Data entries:
= Beginning of Section =

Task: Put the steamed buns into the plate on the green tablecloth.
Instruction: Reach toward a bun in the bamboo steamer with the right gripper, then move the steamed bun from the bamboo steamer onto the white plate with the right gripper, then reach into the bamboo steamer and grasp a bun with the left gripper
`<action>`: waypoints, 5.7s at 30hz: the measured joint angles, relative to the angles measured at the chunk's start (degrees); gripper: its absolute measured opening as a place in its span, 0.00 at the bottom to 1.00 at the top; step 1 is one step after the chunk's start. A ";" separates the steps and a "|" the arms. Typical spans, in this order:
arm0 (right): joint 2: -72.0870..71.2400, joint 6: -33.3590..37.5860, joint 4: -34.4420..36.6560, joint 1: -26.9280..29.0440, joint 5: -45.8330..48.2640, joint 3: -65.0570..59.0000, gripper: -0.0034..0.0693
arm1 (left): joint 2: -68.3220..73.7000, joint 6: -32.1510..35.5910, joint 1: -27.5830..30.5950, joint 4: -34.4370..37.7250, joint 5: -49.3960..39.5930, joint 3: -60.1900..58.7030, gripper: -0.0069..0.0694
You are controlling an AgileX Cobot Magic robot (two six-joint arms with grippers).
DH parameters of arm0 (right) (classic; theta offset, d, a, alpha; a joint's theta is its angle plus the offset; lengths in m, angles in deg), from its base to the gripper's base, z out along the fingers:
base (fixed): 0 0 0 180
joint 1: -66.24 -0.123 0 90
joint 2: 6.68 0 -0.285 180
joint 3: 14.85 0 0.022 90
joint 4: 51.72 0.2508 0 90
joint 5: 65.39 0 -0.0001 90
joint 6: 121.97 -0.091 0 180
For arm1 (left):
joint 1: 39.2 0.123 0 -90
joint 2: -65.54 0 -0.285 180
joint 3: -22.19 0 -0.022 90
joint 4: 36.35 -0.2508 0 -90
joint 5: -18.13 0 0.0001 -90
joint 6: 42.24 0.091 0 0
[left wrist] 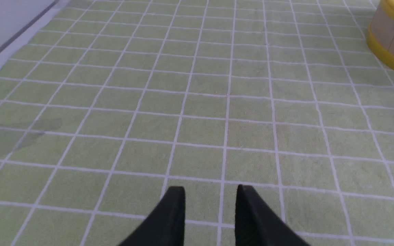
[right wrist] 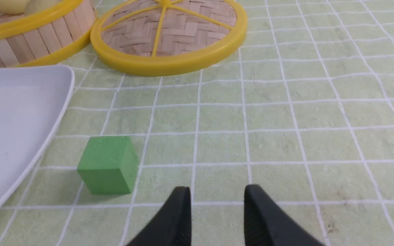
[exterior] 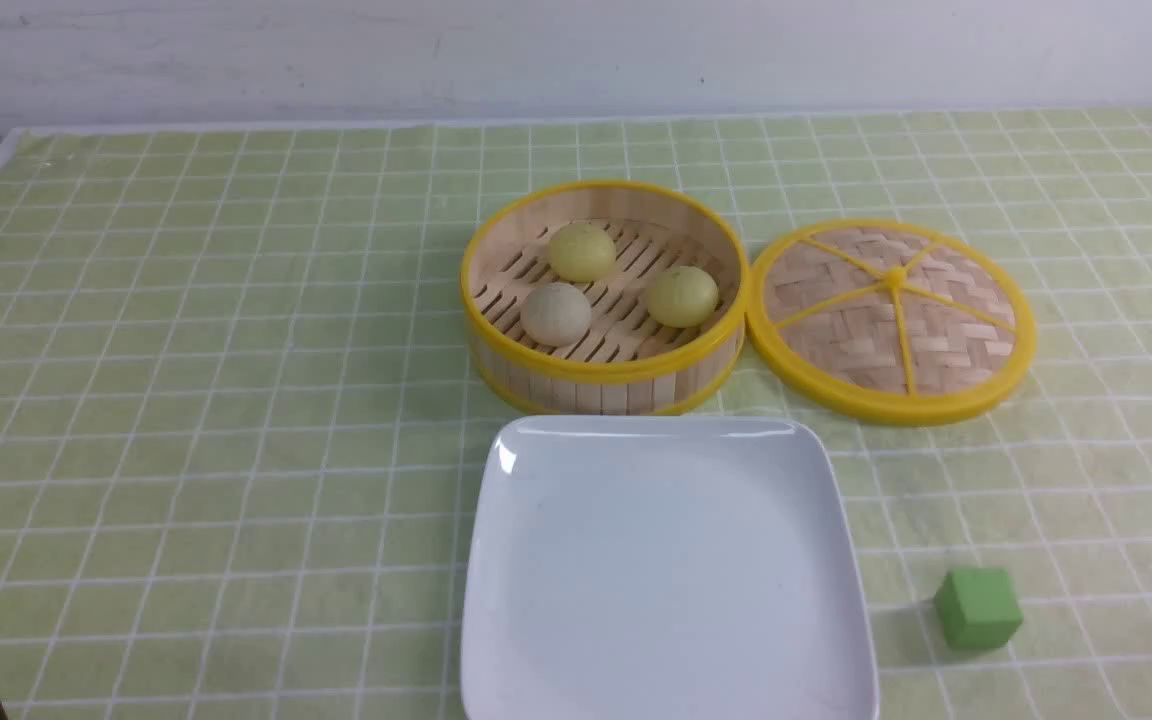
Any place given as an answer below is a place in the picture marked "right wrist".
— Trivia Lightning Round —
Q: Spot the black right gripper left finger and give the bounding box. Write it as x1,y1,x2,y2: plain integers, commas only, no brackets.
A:
127,186,192,246

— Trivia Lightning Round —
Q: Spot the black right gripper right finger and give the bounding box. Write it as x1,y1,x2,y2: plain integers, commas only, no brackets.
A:
244,184,323,246

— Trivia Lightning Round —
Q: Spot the pale yellow steamed bun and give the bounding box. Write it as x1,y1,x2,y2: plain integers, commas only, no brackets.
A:
24,0,60,15

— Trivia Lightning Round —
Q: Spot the white square plate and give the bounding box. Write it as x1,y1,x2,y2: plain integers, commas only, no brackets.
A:
0,65,75,207

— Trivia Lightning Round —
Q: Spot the green foam cube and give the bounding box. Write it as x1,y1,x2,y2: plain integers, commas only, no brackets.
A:
77,136,140,195

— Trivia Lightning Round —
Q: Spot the woven bamboo steamer lid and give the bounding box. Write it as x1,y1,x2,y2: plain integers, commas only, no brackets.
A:
90,0,247,77

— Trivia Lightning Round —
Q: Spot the bamboo steamer basket yellow rim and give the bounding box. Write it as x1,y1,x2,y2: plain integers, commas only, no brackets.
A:
0,0,97,68

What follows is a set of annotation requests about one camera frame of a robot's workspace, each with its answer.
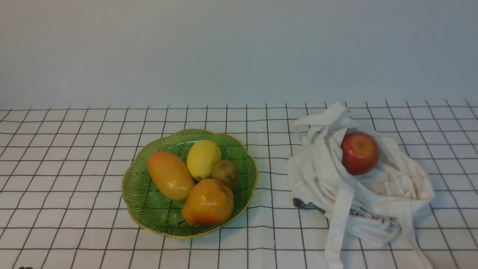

= End of Section =

● WORK REQUIRED
Retrieve each line from the records above where the word "bounding" occurs.

● EXERCISE RESULT
Q: Spot the black right gripper left finger and give the bounding box. Write it as x1,y1,x2,y2: plain integers, commas only, no brackets.
Q: Spot the black right gripper right finger and give the bounding box. Write it as x1,y1,x2,y2: plain integers, commas only, no brackets.
Q: Spot the pale yellow steamed bun and give the bounding box. Write it as x1,y1,x2,y2: plain integers, commas only, no brackets.
Q: Spot the white square plate and give the bounding box. Write it as x1,y1,x2,y2: plain integers, commas only, no brackets.
Q: Spot the green foam cube and give the bounding box. Write it as x1,y1,x2,y2: plain integers, commas only, no brackets.
Q: Spot the woven bamboo steamer lid and give the bounding box. Write it as x1,y1,x2,y2: plain integers, commas only, no brackets.
Q: Spot the bamboo steamer basket yellow rim and give the bounding box. Write it as x1,y1,x2,y2: plain integers, commas only, no brackets.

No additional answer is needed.